> _DATA_:
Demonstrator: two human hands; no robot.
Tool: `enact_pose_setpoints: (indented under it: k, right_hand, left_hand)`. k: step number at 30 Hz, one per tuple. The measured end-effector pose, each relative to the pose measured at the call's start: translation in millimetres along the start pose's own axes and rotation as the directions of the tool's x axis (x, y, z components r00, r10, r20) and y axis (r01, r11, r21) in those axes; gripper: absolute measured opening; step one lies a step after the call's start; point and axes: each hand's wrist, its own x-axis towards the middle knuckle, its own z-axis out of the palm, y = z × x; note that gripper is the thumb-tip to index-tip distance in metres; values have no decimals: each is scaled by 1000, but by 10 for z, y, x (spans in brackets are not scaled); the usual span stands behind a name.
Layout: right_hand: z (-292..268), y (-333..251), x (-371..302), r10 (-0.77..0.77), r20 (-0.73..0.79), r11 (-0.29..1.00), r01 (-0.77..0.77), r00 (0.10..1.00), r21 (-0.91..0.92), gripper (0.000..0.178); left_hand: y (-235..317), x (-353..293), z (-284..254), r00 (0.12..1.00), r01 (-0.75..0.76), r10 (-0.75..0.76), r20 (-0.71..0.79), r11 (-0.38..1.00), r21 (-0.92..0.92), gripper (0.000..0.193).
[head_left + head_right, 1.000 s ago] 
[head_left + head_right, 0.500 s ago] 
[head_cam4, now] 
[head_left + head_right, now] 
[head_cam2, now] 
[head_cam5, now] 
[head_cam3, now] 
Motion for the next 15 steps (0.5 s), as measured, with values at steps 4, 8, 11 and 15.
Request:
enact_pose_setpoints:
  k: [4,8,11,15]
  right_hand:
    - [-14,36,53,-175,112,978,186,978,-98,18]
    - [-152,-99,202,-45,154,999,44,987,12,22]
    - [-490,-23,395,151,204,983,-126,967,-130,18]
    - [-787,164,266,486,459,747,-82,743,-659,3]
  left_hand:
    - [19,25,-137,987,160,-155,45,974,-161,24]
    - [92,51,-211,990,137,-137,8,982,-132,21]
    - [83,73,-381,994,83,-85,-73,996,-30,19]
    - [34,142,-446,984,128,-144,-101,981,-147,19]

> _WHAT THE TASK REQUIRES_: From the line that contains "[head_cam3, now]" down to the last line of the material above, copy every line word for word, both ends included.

> _RESPONSE BOX_:
[head_cam3, now] 
Motion for the next 15 steps (0.5 s), as measured, with values at steps 4, 8, 11 and 15.
Request:
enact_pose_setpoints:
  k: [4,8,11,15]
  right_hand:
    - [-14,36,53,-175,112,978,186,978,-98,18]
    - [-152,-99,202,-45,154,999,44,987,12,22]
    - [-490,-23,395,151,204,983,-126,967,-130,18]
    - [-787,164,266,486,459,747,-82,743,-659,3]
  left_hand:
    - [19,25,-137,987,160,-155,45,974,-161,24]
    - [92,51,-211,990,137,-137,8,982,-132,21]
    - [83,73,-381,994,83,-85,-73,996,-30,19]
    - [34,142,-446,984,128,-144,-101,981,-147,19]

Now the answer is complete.